* [WORK TO COMPLETE]
Reproduce all entries precisely, down to the last character.

----

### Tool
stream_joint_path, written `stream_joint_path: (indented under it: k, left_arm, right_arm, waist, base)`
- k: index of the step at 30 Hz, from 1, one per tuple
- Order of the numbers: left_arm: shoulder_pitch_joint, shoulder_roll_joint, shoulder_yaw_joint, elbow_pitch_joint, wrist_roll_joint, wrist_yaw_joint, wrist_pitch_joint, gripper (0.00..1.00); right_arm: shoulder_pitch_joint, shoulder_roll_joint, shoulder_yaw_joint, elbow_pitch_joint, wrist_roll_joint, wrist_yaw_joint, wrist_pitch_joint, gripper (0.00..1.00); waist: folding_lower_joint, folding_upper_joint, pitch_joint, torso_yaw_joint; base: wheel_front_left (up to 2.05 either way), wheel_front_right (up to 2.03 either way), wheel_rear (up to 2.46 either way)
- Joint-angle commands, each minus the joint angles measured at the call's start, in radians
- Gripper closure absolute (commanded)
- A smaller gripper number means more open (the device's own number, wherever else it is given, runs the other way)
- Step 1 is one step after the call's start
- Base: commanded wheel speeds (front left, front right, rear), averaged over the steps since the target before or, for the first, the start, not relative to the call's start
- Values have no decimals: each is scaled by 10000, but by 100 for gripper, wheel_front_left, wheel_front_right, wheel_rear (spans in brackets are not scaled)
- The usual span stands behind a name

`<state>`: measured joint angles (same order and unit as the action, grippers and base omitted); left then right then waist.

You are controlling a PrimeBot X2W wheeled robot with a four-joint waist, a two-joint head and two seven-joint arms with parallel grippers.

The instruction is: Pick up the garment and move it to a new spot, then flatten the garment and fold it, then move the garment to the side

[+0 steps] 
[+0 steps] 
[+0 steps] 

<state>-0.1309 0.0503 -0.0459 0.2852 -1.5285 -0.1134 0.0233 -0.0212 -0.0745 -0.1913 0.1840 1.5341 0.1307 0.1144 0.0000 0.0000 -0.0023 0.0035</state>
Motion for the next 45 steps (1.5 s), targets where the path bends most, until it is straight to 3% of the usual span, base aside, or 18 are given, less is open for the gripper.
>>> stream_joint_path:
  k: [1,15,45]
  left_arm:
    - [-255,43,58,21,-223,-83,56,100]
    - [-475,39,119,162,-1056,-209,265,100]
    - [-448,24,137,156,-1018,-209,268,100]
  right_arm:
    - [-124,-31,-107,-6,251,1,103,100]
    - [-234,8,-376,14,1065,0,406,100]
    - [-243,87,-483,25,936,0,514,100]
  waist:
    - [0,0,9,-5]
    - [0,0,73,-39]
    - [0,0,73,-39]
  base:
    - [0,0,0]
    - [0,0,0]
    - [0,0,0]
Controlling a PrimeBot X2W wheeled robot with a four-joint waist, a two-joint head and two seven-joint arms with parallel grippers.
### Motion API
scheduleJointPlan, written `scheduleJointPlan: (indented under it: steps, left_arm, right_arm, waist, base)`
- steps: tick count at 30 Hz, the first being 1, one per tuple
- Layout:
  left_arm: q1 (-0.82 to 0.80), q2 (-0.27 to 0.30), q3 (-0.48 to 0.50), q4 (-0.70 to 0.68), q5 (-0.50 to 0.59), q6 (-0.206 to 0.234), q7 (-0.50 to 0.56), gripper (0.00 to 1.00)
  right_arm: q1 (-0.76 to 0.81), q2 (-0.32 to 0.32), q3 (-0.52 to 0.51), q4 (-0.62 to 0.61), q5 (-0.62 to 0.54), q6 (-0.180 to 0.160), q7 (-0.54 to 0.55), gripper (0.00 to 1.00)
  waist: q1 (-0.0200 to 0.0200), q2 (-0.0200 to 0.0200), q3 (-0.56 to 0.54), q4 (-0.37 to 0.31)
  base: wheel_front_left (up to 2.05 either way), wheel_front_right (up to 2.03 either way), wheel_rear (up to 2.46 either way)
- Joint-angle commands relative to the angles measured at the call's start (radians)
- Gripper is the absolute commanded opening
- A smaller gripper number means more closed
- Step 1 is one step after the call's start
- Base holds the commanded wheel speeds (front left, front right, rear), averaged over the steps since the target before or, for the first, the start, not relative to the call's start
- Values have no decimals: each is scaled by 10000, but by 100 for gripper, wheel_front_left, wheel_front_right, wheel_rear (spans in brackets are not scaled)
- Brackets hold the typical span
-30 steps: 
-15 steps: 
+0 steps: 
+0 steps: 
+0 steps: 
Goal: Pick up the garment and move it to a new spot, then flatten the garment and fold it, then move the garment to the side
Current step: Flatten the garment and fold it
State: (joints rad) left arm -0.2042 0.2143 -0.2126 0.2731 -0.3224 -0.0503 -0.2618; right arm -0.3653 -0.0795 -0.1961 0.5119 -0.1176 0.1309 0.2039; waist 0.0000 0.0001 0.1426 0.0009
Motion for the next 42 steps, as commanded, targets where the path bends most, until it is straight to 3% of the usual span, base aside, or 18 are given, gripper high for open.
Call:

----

* [TASK SOLUTION]
### Tool
stream_joint_path, written `stream_joint_path: (indented under it: k, left_arm, right_arm, waist, base)`
- k: index of the step at 30 Hz, from 1, one per tuple
- Order of the numbers: left_arm: shoulder_pitch_joint, shoulder_roll_joint, shoulder_yaw_joint, elbow_pitch_joint, wrist_roll_joint, wrist_yaw_joint, wrist_pitch_joint, gripper (0.00..1.00); right_arm: shoulder_pitch_joint, shoulder_roll_joint, shoulder_yaw_joint, elbow_pitch_joint, wrist_roll_joint, wrist_yaw_joint, wrist_pitch_joint, gripper (0.00..1.00); waist: folding_lower_joint, folding_upper_joint, pitch_joint, torso_yaw_joint; base: wheel_front_left (up to 2.05 either way), wheel_front_right (up to 2.03 either way), wheel_rear (up to 2.46 either way)
- Joint-angle commands, each minus the joint angles measured at the call's start, in radians
- Gripper closure absolute (commanded)
- A smaller gripper number means more open (the device's own number, wherever else it is given, runs the other way)
- Step 1 is one step after the call's start
- Base: commanded wheel speeds (front left, front right, rear), averaged over the steps since the target before or, for the first, the start, not relative to the call's start
- Values have no decimals: each is scaled by 10000, but by 100 for gripper, wheel_front_left, wheel_front_right, wheel_rear (spans in brackets are not scaled)
- The usual span stands behind a name

`<state>`: measured joint angles (same order and unit as the action, grippers and base omitted); left then right then waist.

You are controlling a PrimeBot X2W wheeled robot with a four-joint waist, a two-joint head and two seven-joint arms with parallel grippers.

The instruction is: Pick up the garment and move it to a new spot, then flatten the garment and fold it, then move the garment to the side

[+0 steps] 
[+0 steps] 
[+0 steps] 

<state>-0.1309 0.0503 -0.0459 0.2852 -1.5285 -0.1134 0.0233 -0.0212 -0.0745 -0.1913 0.1840 1.5341 0.1307 0.1144 0.0000 0.0000 -0.0023 0.0035</state>
Motion for the next 45 steps (1.5 s), targets where the path bends most, until it is straight to 3% of the usual span, base aside, or 18 are given, less is open for the gripper.
>>> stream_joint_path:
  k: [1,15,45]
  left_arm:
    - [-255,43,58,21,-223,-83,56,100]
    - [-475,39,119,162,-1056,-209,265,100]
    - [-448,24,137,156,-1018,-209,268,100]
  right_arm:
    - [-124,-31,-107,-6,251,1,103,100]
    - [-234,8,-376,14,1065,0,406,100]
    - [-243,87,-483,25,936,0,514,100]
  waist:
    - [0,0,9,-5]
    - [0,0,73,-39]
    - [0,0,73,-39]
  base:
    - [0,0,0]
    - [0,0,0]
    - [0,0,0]
Controlling a PrimeBot X2W wheeled robot with a four-joint waist, a two-joint head and two seven-joint arms with parallel grippers.
### Motion API
scheduleJointPlan, written `scheduleJointPlan: (indented under it: steps, left_arm, right_arm, waist, base)`
- steps: tick count at 30 Hz, the first being 1, one per tuple
- Layout:
  left_arm: q1 (-0.82 to 0.80), q2 (-0.27 to 0.30), q3 (-0.48 to 0.50), q4 (-0.70 to 0.68), q5 (-0.50 to 0.59), q6 (-0.206 to 0.234), q7 (-0.50 to 0.56), gripper (0.00 to 1.00)
  right_arm: q1 (-0.76 to 0.81), q2 (-0.32 to 0.32), q3 (-0.52 to 0.51), q4 (-0.62 to 0.61), q5 (-0.62 to 0.54), q6 (-0.180 to 0.160), q7 (-0.54 to 0.55), gripper (0.00 to 1.00)
  waist: q1 (-0.0200 to 0.0200), q2 (-0.0200 to 0.0200), q3 (-0.56 to 0.54), q4 (-0.37 to 0.31)
  base: wheel_front_left (up to 2.05 either way), wheel_front_right (up to 2.03 either way), wheel_rear (up to 2.46 either way)
- Joint-angle commands relative to the angles measured at the call's start (radians)
- Gripper is the absolute commanded opening
- A smaller gripper number means more closed
- Step 1 is one step after the call's start
- Base holds the commanded wheel speeds (front left, front right, rear), averaged over the steps since the target before or, for the first, the start, not relative to the call's start
- Values have no decimals: each is scaled by 10000, but by 100 for gripper, wheel_front_left, wheel_front_right, wheel_rear (spans in brackets are not scaled)
- Brackets hold the typical span
-30 steps: 
-15 steps: 
+0 steps: 
+0 steps: 
+0 steps: 
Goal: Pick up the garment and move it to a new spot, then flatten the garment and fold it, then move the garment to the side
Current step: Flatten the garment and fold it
State: (joints rad) left arm -0.2042 0.2143 -0.2126 0.2731 -0.3224 -0.0503 -0.2618; right arm -0.3653 -0.0795 -0.1961 0.5119 -0.1176 0.1309 0.2039; waist 0.0000 0.0001 0.1426 0.0009
Motion for the next 42 steps, as commanded, targets where the path bends most, until it is straight to 3% of the usual span, base aside, or 18 are given, gripper high for open.
Call:

The exercise calls for nothing further.